◆ PROBLEM STATEMENT
Exactly the lines below from the one with "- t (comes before" up to and including the one with "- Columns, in" make up the answer, with nothing else added.

Items from a data source
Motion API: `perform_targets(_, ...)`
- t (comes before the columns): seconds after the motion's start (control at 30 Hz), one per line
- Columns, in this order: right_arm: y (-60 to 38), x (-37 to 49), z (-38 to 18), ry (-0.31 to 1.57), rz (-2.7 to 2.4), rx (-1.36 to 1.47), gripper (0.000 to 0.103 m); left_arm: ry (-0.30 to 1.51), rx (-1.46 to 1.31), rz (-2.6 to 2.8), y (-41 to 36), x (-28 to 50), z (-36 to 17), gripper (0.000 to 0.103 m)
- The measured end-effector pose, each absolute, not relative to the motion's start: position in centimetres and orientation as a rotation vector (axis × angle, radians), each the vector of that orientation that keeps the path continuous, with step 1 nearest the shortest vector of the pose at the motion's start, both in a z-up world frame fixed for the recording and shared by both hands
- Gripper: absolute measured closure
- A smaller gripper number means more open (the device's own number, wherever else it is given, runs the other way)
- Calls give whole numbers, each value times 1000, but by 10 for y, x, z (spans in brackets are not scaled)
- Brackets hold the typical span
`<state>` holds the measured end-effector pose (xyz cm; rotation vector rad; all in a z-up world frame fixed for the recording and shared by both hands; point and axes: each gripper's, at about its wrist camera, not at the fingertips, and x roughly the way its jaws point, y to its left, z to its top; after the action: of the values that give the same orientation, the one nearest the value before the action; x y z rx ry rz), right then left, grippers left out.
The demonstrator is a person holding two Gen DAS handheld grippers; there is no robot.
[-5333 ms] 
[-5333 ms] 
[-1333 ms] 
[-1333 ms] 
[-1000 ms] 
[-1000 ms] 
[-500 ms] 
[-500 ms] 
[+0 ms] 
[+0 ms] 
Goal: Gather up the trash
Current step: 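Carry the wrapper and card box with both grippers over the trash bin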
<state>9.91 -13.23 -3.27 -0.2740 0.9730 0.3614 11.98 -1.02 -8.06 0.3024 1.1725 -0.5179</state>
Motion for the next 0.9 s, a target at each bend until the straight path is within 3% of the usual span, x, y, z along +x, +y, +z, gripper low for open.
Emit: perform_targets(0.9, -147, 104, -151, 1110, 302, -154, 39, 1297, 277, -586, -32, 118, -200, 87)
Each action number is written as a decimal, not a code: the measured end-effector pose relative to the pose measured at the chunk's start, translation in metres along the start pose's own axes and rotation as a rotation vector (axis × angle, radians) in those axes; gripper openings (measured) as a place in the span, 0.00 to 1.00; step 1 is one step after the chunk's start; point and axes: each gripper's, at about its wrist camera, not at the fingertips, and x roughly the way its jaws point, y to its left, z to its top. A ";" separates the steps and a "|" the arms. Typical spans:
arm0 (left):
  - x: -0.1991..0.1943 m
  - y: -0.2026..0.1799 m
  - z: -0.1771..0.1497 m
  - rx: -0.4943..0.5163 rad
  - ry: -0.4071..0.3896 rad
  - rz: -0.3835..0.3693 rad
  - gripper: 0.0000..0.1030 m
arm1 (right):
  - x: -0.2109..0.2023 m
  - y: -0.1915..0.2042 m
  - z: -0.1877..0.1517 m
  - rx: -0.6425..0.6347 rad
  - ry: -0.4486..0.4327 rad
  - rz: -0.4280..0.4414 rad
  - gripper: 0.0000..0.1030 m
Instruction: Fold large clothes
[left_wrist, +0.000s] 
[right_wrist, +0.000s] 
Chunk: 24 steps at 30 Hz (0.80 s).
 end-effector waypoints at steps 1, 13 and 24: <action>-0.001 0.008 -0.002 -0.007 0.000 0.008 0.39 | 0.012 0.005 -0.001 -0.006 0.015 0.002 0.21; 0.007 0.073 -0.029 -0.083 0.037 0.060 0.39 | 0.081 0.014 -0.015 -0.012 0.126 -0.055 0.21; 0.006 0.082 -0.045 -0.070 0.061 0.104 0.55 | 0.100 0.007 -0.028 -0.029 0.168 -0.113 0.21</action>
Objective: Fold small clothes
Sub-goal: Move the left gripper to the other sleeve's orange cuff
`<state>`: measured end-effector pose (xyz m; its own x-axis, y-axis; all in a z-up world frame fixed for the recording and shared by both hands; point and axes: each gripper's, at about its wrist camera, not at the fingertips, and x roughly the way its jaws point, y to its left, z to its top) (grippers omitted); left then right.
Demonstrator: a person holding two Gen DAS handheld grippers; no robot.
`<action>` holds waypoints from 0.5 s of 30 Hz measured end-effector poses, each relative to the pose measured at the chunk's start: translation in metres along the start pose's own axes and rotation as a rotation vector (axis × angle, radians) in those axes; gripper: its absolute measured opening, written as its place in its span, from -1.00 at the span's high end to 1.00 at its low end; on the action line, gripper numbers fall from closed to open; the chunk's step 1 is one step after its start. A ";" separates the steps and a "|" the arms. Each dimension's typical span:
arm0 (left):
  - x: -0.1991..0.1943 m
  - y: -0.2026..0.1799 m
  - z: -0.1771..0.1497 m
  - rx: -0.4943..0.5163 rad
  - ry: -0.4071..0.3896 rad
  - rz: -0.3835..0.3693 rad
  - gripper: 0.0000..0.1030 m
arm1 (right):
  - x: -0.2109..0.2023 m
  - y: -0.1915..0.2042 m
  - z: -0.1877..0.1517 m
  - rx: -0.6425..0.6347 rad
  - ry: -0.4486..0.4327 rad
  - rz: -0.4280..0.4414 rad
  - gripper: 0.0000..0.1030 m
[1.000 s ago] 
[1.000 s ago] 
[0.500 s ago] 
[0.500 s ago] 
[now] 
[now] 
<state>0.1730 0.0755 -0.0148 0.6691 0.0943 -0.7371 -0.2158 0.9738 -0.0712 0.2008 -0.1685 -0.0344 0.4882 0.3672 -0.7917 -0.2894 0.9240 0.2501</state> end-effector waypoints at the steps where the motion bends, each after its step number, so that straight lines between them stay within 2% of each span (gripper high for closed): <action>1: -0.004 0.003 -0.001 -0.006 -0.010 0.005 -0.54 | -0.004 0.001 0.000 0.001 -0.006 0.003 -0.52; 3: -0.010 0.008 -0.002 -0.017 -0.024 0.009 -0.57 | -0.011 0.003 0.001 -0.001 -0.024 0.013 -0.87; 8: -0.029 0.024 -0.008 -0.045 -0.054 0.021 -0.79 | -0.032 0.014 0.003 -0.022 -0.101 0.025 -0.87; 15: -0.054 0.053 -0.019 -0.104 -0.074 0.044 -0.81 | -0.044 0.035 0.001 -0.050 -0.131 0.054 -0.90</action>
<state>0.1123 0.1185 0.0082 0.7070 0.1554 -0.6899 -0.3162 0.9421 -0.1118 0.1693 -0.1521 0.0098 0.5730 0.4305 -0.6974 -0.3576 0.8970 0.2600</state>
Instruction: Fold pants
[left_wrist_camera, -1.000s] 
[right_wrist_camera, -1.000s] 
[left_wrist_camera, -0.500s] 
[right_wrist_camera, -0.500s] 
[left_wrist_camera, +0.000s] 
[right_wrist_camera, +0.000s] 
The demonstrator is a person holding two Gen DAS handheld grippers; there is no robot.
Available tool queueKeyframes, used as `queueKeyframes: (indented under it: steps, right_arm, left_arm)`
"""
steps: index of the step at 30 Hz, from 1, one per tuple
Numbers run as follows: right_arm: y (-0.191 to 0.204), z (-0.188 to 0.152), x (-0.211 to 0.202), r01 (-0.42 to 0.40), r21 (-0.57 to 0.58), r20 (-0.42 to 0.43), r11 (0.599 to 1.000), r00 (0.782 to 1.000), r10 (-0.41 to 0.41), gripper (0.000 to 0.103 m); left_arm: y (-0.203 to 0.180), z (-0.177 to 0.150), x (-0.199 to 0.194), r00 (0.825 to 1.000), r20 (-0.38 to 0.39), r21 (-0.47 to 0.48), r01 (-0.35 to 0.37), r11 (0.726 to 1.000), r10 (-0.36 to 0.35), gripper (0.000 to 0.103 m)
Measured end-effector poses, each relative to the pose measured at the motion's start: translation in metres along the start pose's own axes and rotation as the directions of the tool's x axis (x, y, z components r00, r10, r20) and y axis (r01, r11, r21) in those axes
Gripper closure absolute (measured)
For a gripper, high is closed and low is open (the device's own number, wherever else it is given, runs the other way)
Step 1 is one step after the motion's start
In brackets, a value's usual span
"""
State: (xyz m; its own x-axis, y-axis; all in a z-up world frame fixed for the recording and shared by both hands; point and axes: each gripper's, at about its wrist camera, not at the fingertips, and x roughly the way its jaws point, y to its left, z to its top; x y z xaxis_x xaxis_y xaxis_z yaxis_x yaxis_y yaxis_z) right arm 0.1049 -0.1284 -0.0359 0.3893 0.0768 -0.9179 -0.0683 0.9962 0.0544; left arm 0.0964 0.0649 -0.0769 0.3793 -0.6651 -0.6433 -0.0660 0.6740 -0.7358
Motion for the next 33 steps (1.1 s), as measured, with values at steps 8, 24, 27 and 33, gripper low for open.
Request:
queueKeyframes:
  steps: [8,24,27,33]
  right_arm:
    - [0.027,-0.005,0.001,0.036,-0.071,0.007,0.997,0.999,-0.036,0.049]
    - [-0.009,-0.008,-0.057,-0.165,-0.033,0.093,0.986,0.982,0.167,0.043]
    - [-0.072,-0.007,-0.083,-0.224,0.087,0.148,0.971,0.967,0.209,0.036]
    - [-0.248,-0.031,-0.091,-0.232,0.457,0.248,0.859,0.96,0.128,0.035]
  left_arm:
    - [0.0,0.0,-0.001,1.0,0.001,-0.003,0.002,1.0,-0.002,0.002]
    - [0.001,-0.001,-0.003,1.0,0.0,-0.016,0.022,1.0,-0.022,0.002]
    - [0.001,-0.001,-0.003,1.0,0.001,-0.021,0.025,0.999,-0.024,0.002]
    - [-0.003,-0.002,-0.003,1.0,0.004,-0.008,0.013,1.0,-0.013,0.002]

◆ YOUR RESPONSE
- t (comes before the columns): seconds after the motion's start (control at 30 Hz), one per line
- Columns, in this order: right_arm: y (-60 to 38), x (-37 to 49), z (-38 to 18), ry (-0.31 to 1.57), rz (-2.7 to 2.4), rx (-1.36 to 1.47), gripper (0.000 to 0.103 m); left_arm: ry (-0.30 to 1.51), rx (-1.46 to 1.31), rz (-2.6 to 2.8), y (-41 to 36), x (-28 to 50), z (-36 to 17), gripper (0.000 to 0.103 m)

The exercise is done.